[Requirement]: In the listing below, find each line with the string "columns" and report it.

*** Begin section ***

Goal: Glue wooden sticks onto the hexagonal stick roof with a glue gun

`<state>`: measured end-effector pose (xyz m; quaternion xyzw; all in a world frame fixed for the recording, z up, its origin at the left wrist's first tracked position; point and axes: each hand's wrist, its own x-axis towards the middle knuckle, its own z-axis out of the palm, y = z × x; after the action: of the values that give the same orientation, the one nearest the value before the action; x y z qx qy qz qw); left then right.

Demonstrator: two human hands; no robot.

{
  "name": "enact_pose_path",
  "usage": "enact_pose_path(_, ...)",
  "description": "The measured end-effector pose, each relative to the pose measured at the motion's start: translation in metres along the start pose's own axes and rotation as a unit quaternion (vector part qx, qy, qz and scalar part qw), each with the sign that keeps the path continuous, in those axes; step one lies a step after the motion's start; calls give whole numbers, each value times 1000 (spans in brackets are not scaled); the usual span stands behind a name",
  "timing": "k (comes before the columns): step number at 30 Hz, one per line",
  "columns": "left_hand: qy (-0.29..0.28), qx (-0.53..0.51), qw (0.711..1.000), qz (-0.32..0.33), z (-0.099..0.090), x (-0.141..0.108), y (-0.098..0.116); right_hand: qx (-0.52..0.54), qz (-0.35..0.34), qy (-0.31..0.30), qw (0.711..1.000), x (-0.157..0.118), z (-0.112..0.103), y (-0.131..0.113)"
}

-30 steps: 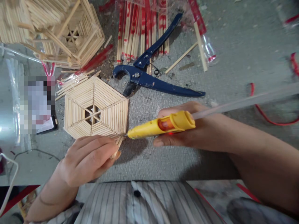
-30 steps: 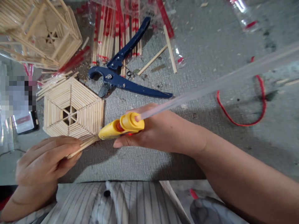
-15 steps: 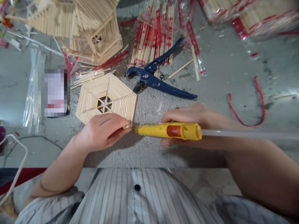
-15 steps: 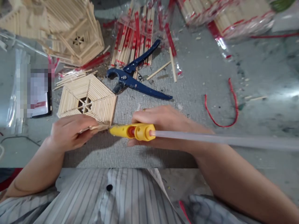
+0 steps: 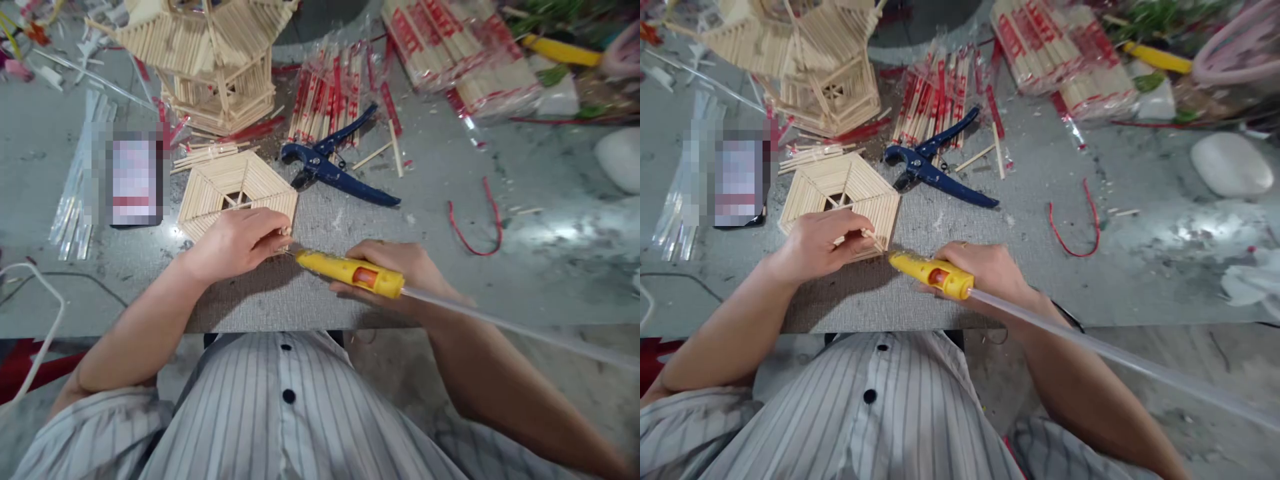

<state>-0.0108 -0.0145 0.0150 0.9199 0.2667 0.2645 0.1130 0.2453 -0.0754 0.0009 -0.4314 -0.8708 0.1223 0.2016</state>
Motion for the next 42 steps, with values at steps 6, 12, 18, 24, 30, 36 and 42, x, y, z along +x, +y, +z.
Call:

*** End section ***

[Written answer]:
  "timing": "k (comes before the columns): step number at 30 Hz, one per line",
  "columns": "left_hand: qy (-0.29..0.28), qx (-0.53..0.51), qw (0.711..1.000), qz (-0.32..0.33), z (-0.099..0.090), x (-0.141..0.108), y (-0.098..0.116); right_hand: qx (-0.52..0.54), qz (-0.35..0.34), qy (-0.31..0.30), qw (0.711..1.000), x (-0.157..0.118), z (-0.112..0.103), y (-0.131..0.113)"

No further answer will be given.